Work task — Images in the data are to be skipped, while every line is restated exactly as written.

Data extract —
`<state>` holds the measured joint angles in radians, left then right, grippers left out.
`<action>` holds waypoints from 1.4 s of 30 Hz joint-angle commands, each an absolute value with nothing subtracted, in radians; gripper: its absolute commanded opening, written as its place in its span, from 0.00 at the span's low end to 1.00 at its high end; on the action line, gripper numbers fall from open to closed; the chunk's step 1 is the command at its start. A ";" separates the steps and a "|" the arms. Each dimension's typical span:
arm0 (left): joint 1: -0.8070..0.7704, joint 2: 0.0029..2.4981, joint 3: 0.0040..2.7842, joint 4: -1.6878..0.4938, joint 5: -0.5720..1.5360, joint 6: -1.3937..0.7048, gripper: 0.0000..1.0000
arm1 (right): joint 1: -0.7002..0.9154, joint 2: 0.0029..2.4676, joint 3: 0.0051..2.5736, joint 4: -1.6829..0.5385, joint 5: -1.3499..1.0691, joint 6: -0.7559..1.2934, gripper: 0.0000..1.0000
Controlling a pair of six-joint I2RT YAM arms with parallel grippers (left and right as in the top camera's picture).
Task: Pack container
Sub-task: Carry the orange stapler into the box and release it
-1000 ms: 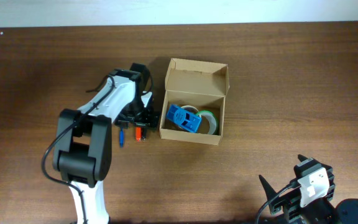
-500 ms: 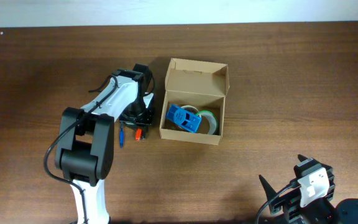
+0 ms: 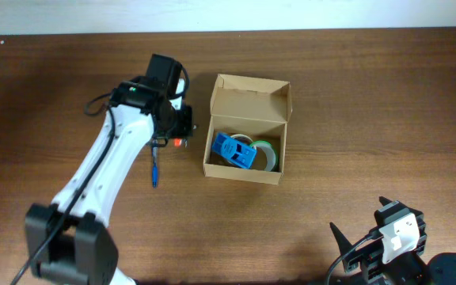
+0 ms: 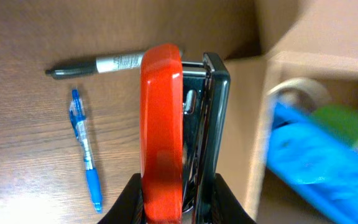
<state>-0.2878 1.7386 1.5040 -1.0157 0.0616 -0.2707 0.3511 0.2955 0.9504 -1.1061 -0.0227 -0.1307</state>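
Observation:
My left gripper [image 4: 179, 193] is shut on the orange and metal stapler [image 4: 166, 124], holding it off the table just left of the open cardboard box [image 4: 253, 124]. From overhead the gripper [image 3: 176, 136] hides most of the stapler, and only an orange bit [image 3: 178, 142] shows beside the box's left wall [image 3: 209, 150]. A blue toy [image 3: 234, 150] and a green tape roll [image 3: 269, 155] lie inside the box. My right gripper [image 3: 345, 247] is parked at the front right, too dark to read.
A blue pen [image 4: 84, 149] lies on the table left of the stapler, also seen from overhead [image 3: 154, 166]. A black marker [image 4: 98, 64] lies behind it. The box's lid flap [image 3: 252, 91] stands open at the back.
My left gripper was open, low over the stapler lying on the table. Now it is shut on the stapler, which is off the table beside the box.
My left gripper was first open near the front left, facing the box and pens. It then stood open above the marker, pen and stapler, then low around the stapler. Now it holds the stapler raised. The right arm stayed parked throughout.

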 commanded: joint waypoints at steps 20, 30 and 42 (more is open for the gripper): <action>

Answer section —
`<state>` holds the measured joint angles in radians, left then right, grippers left out.
`<action>` holds waypoints from 1.4 s of 30 Hz joint-angle commands, each an absolute value with nothing subtracted, in radians; gripper: its absolute commanded opening, written as its place in its span, from 0.00 at the span's low end to 1.00 at its high end; on the action line, gripper numbers fall from open to closed; the chunk's step 1 is the command at its start. A ";" separates the steps and a "|" the arms. Each dimension's typical span:
arm0 (left): joint 1: -0.8070..0.7704, joint 2: 0.0029..2.4981, joint 3: 0.0040..2.7842, joint 4: -1.6878..0.4938, joint 5: -0.5720..1.5360, joint 6: -1.3937..0.7048, gripper: 0.0000..1.0000
arm1 (right): joint 1: -0.7002..0.9154, joint 2: 0.0029..2.4676, joint 3: 0.0051..2.5736, joint 4: -1.6829..0.5385, joint 5: -1.3499..1.0691, joint 6: -0.7559..1.2934, gripper: 0.0000..1.0000
Controlling a pair of six-joint I2RT YAM arms with parallel grippers (left and right as in the top camera's picture).
Task: Pack container
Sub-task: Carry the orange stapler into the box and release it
-1000 ms: 
-500 ms: 
+0 ms: 
+0 ms: 
<state>-0.2878 1.7386 1.5040 -1.0157 0.0616 -0.2707 0.3511 0.2955 0.9504 -1.1061 -0.0227 -0.1307</state>
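Observation:
My left gripper [image 4: 179, 193] is shut on the orange and metal stapler [image 4: 166, 124], holding it off the table just left of the open cardboard box [image 4: 253, 124]. From overhead the gripper [image 3: 176, 136] hides most of the stapler, and only an orange bit [image 3: 178, 142] shows beside the box's left wall [image 3: 209, 150]. A blue toy [image 3: 234, 150] and a green tape roll [image 3: 269, 155] lie inside the box. My right gripper [image 3: 345, 247] is parked at the front right, too dark to read.
A blue pen [image 4: 84, 149] lies on the table left of the stapler, also seen from overhead [image 3: 154, 166]. A black marker [image 4: 98, 64] lies behind it. The box's lid flap [image 3: 252, 91] stands open at the back.
My left gripper was open, low over the stapler lying on the table. Now it is shut on the stapler, which is off the table beside the box.
My left gripper was first open near the front left, facing the box and pens. It then stood open above the marker, pen and stapler, then low around the stapler. Now it holds the stapler raised. The right arm stayed parked throughout.
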
 commanded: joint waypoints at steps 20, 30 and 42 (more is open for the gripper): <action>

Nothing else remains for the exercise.